NEW YORK (GenomeWeb) – A microbiologist at the US Centers for Disease Control and Prevention who claimed to have received whistleblower retaliation after raising concerns that the agency promoted the use of an inadequately sensitive Zika virus test has been reinstated following an internal investigation.

According to a letter sent to the White House yesterday from the US Office of Special Counsel, CDC microbiologist Robert Lanciotti raised concerns that the CDC recommended its Trioplex real-time PCR-based assay that tests for Zika, dengue, and chikungunya, even though Lanciotti's evaluations found that the Singleplex test for Zika only could detect 39 percent more Zika infections.

The US Food and Drug Administration granted Emergency Use Authorization for the Trioplex assay, which was developed by the CDC, in March. The CDC-developed Singleplex test can also be run by state and local labs that are qualified to run the agency's West Nile assay or that have passed a proficiency panel.

Lanciotti, however, disagreed with the CDC's recommendation that public health laboratories use the Trioplex assay and first expressed his concerns internally in April. Lanciotti was reassigned to a non-supervisory position in his laboratory and subsequently filed a whistleblower retaliation claim with the US Office of Special Counsel, alleging that the demotion was because of his concerns with the Zika test. The OSC referred his claims and concerns with the Trioplex test to the US Department of Health and Human Services for investigation in July.

Lanciotti has since been reinstated as director of his lab. In addition, the Office of Special Counsel requested that the CDC investigate Lanciotti's concerns with the sensitivity of the Trioplex Zika test.

The CDC's investigation, however, did not substantiate Lanciotti's concerns. The CDC team evaluated three comparisons of the Trioplex and Singleplex assays, including the study by Lanciotti where he found the Singleplex assay was more sensitive.

"Ultimately the comparison data were limited and inconclusive; inconsistencies in how the assays were performed and in data reporting precluded making a statistically valid conclusion about the relative performance of the assays," according to the CDC's report to HHS and the OSC.

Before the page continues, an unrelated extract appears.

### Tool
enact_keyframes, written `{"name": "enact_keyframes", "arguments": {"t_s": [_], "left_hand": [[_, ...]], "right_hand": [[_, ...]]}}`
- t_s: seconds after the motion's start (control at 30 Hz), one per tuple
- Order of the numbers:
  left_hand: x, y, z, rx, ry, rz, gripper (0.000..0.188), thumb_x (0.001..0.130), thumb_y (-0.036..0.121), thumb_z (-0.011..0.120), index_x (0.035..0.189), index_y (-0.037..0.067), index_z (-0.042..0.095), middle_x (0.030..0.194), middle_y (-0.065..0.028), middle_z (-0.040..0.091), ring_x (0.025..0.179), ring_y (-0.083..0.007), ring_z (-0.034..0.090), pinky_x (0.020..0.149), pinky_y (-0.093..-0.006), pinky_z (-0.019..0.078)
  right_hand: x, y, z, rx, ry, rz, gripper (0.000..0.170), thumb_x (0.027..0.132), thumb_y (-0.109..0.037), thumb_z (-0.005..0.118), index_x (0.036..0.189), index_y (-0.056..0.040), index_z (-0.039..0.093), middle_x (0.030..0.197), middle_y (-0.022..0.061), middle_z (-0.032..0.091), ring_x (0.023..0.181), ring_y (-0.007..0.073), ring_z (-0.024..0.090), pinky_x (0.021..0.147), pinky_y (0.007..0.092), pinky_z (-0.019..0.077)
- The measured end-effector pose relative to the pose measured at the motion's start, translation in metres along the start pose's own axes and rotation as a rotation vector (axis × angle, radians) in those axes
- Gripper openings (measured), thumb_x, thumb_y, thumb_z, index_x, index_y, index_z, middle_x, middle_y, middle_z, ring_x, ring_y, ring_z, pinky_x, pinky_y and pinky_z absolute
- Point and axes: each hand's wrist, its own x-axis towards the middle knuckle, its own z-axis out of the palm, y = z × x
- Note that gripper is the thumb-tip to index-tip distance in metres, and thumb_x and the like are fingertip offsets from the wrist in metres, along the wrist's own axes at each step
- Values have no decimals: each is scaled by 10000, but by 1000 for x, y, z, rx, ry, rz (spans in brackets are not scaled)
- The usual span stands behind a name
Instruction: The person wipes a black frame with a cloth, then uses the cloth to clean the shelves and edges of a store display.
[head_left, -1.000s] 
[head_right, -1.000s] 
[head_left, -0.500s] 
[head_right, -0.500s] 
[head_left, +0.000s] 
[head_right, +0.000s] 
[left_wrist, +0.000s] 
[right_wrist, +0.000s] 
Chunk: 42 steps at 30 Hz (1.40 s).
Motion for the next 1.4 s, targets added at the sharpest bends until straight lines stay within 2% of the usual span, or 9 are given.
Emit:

With regards to the comparison study performed by Lanciotti, the CDC investigators said that sensitivity differences could be attributed to the fact that Lanciotti used larger sample inputs for the Singleplex assay than for Trioplex and did not follow the protocols outlined in the EUA for the Trioplex assay. In a comparison study where researchers used the same input volumes and same RNA extraction protocols for both the Trioplex and Singleplex assay, there were no differences in sensitivity, according to the CDC researchers.

The CDC also noted that it is continuing to improve on the Trioplex assay and in August submitted an amendment to the EUA for Trioplex that would allow larger sample volumes.